France - Hommes et souris sont attirés par les mêmes odeurs. Tel est le résultat que viennent, pour la première fois, de révéler des chercheurs français de l'unité "Neurosciences sensorielles, comportement, cognition" de l'université Lyon 1 associée au CNRS.
Ces travaux confirment que les préférences olfactives ne sont pas seulement déterminées par l'expérience ou la culture, mais aussi par la structure de la molécule odorante. Ils permettront sans doute une meilleure compréhension des mécanismes neuronaux codant la perception olfactive. Pouvoir prédire les préférences olfactives humaines à partir de celles observées chez les souris est une autre perspective, plus immédiate.
Chez l'Homme, les odeurs influencent fortement de nombreux comportements quotidiens, telles l'activité sexuelle, les relations sociales ou la prise alimentaire. Certaines sont agréables, d'autres pas, induisant respectivement une attirance ou une répulsion. Cette valeur positive ou négative de l'odeur est très fortement façonnée par l'expérience et la culture du sujet : par exemple, si l'on pense au camembert, son odeur alléchante pour beaucoup de Français peut être repoussante pour une personne d'une autre culture.
Et si les préférences olfactives comportaient une part innée ? Elles seraient alors également dictées par la structure chimique et les propriétés physiques de la molécule odorante. Pour répondre à cette question, Nathalie Mandairon et Moustafa Bensafi, deux chercheurs du CNRS au laboratoire "Neurosciences sensorielles, comportement, cognition" ont mesuré les préférences olfactives de l'Homme et de la souris, en réponse à une série d'odeurs.
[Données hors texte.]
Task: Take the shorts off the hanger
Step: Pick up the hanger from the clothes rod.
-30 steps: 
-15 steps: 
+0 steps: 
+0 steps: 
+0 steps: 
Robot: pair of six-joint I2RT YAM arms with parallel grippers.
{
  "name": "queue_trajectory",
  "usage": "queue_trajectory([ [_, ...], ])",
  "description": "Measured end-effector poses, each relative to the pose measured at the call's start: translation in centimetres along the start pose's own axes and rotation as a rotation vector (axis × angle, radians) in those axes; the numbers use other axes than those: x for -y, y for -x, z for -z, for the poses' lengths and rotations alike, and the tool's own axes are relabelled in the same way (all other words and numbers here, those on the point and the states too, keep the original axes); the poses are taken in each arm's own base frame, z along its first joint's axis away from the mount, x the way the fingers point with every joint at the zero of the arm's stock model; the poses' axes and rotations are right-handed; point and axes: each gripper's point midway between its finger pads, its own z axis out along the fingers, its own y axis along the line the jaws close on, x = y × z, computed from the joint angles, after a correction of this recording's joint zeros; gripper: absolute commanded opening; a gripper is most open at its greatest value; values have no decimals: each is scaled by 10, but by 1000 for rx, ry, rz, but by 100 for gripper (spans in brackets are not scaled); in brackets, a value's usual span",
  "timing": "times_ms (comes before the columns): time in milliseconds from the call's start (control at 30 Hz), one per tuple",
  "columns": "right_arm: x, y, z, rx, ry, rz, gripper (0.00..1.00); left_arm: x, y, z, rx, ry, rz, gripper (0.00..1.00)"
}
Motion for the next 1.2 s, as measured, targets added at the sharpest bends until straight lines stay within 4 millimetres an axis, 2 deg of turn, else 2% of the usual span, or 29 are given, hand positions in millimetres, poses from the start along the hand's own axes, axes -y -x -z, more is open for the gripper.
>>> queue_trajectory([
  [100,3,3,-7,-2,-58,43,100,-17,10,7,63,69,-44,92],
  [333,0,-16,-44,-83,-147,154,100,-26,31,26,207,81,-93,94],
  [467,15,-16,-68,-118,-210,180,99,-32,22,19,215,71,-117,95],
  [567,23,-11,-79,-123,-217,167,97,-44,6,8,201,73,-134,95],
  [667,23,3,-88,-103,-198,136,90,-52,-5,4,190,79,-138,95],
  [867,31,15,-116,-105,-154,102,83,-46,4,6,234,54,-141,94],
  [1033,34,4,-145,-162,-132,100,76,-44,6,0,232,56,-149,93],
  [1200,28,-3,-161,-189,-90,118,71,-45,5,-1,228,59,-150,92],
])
En effet, si la "valeur" de l'odeur est prédéterminée par la structure de la molécule odorante, cette dernière doit comporter une information induisant le choix. Partant de là, hommes et souris, confrontés à une même odeur, devraient réagir de la même manière.
Pour les souris, les chercheurs ont utilisé comme indice de préférence le temps passé par l'animal à explorer une odeur donnée. Quant aux humains, il leur a été demandé de porter un jugement et de donner une "note" entre 1 et 9, des odeurs les plus désagréables aux plus agréables. Dans le même temps, la durée d'inspiration, qui est d'autant plus longue que l'odeur est agréable, a été enregistrée.
Première conclusion : hommes et souris sont attirés ou repoussés par les mêmes odeurs. Le géraniol, une odeur florale, constitue l'une des odeurs préférées par les deux espèces. A contrario, le guaïacol, qui correspond à une odeur de fumée voire de brûlé, figure parmi celles les moins appréciées. Ce résultat met en évidence la conservation des préférences olfactives entre ces deux espèces de mammifères. De plus, les scientifiques ont confirmé que ce jugement est étroitement lié à la structure de la molécule odorante. Celle-ci prédétermine donc en partie notre préférence olfactive.
Personne n'avait encore suggéré aussi fortement que les mécanismes neuronaux codant pour la préférence olfactive se situaient aux premiers niveaux de traitement de l'information sensorielle. Jusqu'à présent, il était supposé que tout ce qui avait trait au "jugement" olfactif était essentiellement traité à un niveau supérieur dans le cerveau. Ces travaux laissent espérer une meilleure compréhension de ces mécanismes et de leur fonctionnement. A plus court terme, ils suggèrent que le comportement de la souris pourrait prédire les préférences olfactives humaines, ce qui permettrait d'envisager des applications en industrie agro-alimentaire par exemple.